Segment Start: PROVIDED MATERIAL

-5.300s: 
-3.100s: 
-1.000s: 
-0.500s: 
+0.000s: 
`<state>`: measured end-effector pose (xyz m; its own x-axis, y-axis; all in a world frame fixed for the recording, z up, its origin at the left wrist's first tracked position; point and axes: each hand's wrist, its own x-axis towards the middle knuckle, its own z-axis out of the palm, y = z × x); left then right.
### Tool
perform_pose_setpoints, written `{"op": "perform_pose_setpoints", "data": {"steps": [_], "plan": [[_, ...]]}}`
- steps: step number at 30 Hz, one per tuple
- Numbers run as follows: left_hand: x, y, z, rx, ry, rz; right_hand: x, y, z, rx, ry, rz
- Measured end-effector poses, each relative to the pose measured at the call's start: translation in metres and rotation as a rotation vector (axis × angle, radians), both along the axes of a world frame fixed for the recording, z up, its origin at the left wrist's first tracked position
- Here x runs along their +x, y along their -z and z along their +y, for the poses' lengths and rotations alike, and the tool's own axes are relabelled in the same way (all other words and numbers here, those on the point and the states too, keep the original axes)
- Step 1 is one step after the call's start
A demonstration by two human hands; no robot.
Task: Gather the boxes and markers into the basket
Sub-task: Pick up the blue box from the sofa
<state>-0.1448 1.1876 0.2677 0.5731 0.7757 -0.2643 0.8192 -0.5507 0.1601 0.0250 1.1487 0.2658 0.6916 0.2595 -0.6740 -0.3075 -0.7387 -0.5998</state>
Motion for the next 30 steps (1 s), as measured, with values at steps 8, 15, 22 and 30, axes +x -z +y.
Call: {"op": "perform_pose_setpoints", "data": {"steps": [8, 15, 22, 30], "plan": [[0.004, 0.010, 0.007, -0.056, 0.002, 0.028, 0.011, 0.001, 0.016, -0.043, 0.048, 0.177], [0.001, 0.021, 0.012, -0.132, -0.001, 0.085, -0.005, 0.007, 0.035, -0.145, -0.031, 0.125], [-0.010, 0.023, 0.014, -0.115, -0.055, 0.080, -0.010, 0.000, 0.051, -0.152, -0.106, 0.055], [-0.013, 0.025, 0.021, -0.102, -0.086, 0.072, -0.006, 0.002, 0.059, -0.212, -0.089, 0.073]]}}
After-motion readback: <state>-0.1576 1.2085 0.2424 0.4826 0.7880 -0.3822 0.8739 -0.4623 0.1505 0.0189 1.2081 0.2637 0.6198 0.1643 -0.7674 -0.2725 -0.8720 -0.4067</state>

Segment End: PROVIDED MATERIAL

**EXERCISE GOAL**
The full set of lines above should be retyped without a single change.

**WRITTEN ANSWER**
-5.300s: 
-3.100s: 
-1.000s: 
-0.500s: 
+0.000s: 
`<state>`: measured end-effector pose (xyz m; its own x-axis, y-axis; all in a world frame fixed for the recording, z up, its origin at the left wrist's first tracked position; point and axes: each hand's wrist, its own x-axis towards the middle knuckle, its own z-axis out of the palm, y = z × x); left then right.
### Tool
perform_pose_setpoints, written `{"op": "perform_pose_setpoints", "data": {"steps": [_], "plan": [[_, ...]]}}`
- steps: step number at 30 Hz, one per tuple
- Numbers run as follows: left_hand: x, y, z, rx, ry, rz; right_hand: x, y, z, rx, ry, rz
- Measured end-effector poses, each relative to the pose measured at the call's start: translation in metres and rotation as a rotation vector (axis × angle, radians), both along the axes of a world frame fixed for the recording, z up, its origin at the left wrist's first tracked position
- Here x runs along their +x, y along their -z and z along their +y, for the poses' lengths and rotations alike, and the tool's own axes are relabelled in the same way (all other words and numbers here, those on the point and the states too, keep the original axes)
- Step 1 is one step after the call's start
A demonstration by two human hands; no robot.
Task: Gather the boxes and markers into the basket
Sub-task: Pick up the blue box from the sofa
<state>-0.1448 1.1876 0.2677 0.5731 0.7757 -0.2643 0.8192 -0.5507 0.1601 0.0250 1.1487 0.2658 0.6916 0.2595 -0.6740 -0.3075 -0.7387 -0.5998</state>
Motion for the next 30 steps (1 s), as measured, with values at steps 8, 15, 22 and 30, axes +x -z +y.
Call: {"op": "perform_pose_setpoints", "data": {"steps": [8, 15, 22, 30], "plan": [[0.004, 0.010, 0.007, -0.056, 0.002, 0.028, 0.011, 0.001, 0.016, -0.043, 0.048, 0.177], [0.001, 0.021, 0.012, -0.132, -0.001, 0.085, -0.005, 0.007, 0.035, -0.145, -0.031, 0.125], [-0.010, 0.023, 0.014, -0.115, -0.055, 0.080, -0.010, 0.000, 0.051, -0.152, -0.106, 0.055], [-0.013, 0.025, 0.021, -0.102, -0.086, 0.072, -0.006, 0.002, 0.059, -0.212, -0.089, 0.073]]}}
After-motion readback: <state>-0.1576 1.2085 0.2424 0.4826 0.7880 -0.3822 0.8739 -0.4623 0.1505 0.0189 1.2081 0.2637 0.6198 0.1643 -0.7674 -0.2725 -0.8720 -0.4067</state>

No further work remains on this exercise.